Llené los pulmones de aire y, por un segundo, pensé que si lo retenía varios minutos sin expulsarlo tal vez perdiera la consciencia, incluso podría dejar de respirar para siempre, y la sola idea de que pudiera suceder me causó un inesperado regocijo interno. Sin embargo, no lo hice y acepté el vaso que me ofrecía mi hermana.

−¿Por qué le atraería tanto a papá fotografiar campos de fútbol vacíos? −mi hermana lo pensó durante un rato, pero no encontró la respuesta−. ¿Echas de menos a mamá?

−Muy poco –se sinceró Silvia en voz baja.

También estuve tentado de hablarle de la aparición fantasmagórica de Ágata, pero si se trataba sólo de un sueño no merecía la pena gastar saliva en ello. Poco a poco iba hurtándole mis últimas novedades y finalmente me desahogué con lo de siempre.

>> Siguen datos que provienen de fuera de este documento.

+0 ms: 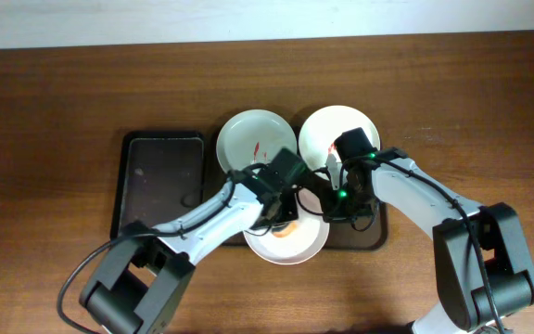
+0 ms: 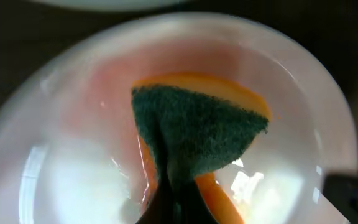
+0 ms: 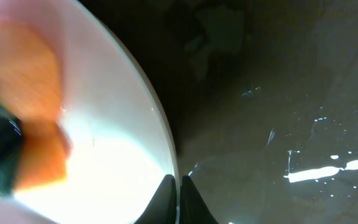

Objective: Clean dirty plates on tray and stack at the side
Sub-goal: 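Scrub the front plate with the sponge in the left gripper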

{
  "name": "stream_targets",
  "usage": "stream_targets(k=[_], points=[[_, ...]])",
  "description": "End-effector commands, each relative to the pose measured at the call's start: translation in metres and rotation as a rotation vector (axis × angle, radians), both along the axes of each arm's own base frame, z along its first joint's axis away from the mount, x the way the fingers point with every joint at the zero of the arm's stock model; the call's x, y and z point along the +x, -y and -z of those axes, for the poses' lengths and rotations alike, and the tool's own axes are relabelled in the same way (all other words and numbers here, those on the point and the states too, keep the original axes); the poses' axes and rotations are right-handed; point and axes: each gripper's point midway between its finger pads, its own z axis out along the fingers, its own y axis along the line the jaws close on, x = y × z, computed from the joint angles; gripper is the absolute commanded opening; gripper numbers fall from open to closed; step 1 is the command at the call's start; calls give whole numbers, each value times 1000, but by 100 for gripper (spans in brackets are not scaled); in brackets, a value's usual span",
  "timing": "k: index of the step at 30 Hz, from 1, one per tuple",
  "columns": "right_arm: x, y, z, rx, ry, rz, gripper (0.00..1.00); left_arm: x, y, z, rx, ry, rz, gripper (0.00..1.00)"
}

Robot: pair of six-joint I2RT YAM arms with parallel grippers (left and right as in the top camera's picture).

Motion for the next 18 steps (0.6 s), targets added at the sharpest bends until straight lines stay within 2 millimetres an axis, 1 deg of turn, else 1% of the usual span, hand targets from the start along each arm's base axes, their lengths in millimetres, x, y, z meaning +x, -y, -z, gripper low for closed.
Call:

−Querría saber por qué he de ser yo el que siempre llama, por qué dejó de hacerlo Marco –me quejaba como si fuese algo que estuviese en las manos de Silvia−. Beatriz me convenció de que, si yo no tomaba la iniciativa, podía perder el contacto con él. Al muy cabrón nunca se le ha ocurrido venir a verme por sorpresa, o de darme un toque y decirme que se viene a casa sin más… Me gasté el dinero que no tenía para comprar un dormitorio, el escritorio nuevo y el maldito ordenador Mac para que se sintiera a gusto cada vez que decidiera pasar unos días conmigo. Sólo he cambiado las sábanas de su cama en una ocasión, y eso es más que lamentable –di otro sorbo, y noté el líquido refrescando el ardor de mis entrañas−. Me lo he llevado todo a la nueva casa, pero allí tampoco resulta. Cada vez que lo llamo se me hace un nudo en la garganta, me cuesta que las palabras se formen y no te cuento el esfuerzo que supone el pronunciarlas. Suelo quedarme unos segundos callado, y por último le dejo un estúpido mensaje en el contestador o corto sin más antes de que note que ya no puedo hablar… Lo echo tanto de menos… −mis dedos, al otro lado del vaso, parecían más grandes, como si los mirara con una lupa−. Muchas veces abro la puerta de mi casa y contengo la respiración creyendo que va a ocurrir lo que sucedía cuando vivíamos juntos, que Marco va a aparecer por el corredor urgiéndome a que lo siga enseguida hasta su cuarto para enseñarme algo que ha encontrado esa tarde por Internet… Pero por supuesto nunca sucede. Eso pertenece a un tiempo que se ha disfrazado de lejanía. Me pregunto si lo habrá seguido haciendo con su madre, y entonces me invade una sensación de envidia malsana… Querría escucharlo de nuevo moviéndose por la casa, encontrar su ropa tirada por el suelo o los restos de su bocadillo en la mesa del ordenador. Lo añoro todo de él, pero nunca se lo he dicho. A veces estoy a punto de confesárselo a través del contestador de su móvil, pero eso es de cobardes, ¿no te parece? Quizá me haya culpado de la separación, de ser el causante de que nuestra familia se haya ido a pique, y mi condena sea la de soportar su ausencia…

−Ya basta –me susurró Silvia al oído−. Cállate, por favor.

Me di cuenta en ese instante de que hacía rato que ella había apoyado la cabeza en mi hombro y de que me abrazaba por la cintura. La noté temblar, igual que un niño pequeño que hubiera sentido miedo en la oscuridad. No me moví para que no se separara. Era agradable permanecer así quietos, igual que cuando dormíamos juntos en los hoteles en los que nos hospedábamos durante aquellos largos viajes.

−¿A dónde nos llevó papá la última vez?

−¿No lo recuerdas? –la voz de Silvia se llenó de incredulidad−. Fue a Tánger, un par de años después del viaje que hicimos a Tetuán. Después de Tánger, no hicimos ninguno más. Algo ocurrió allí.

−¿Por qué lo dices?

−Papá no fotografió ningún campo de fútbol.

Me llevé el vaso a la boca, y luego me quedé callado en la misma posición, sintiendo la respiración entrecortada de Silvia.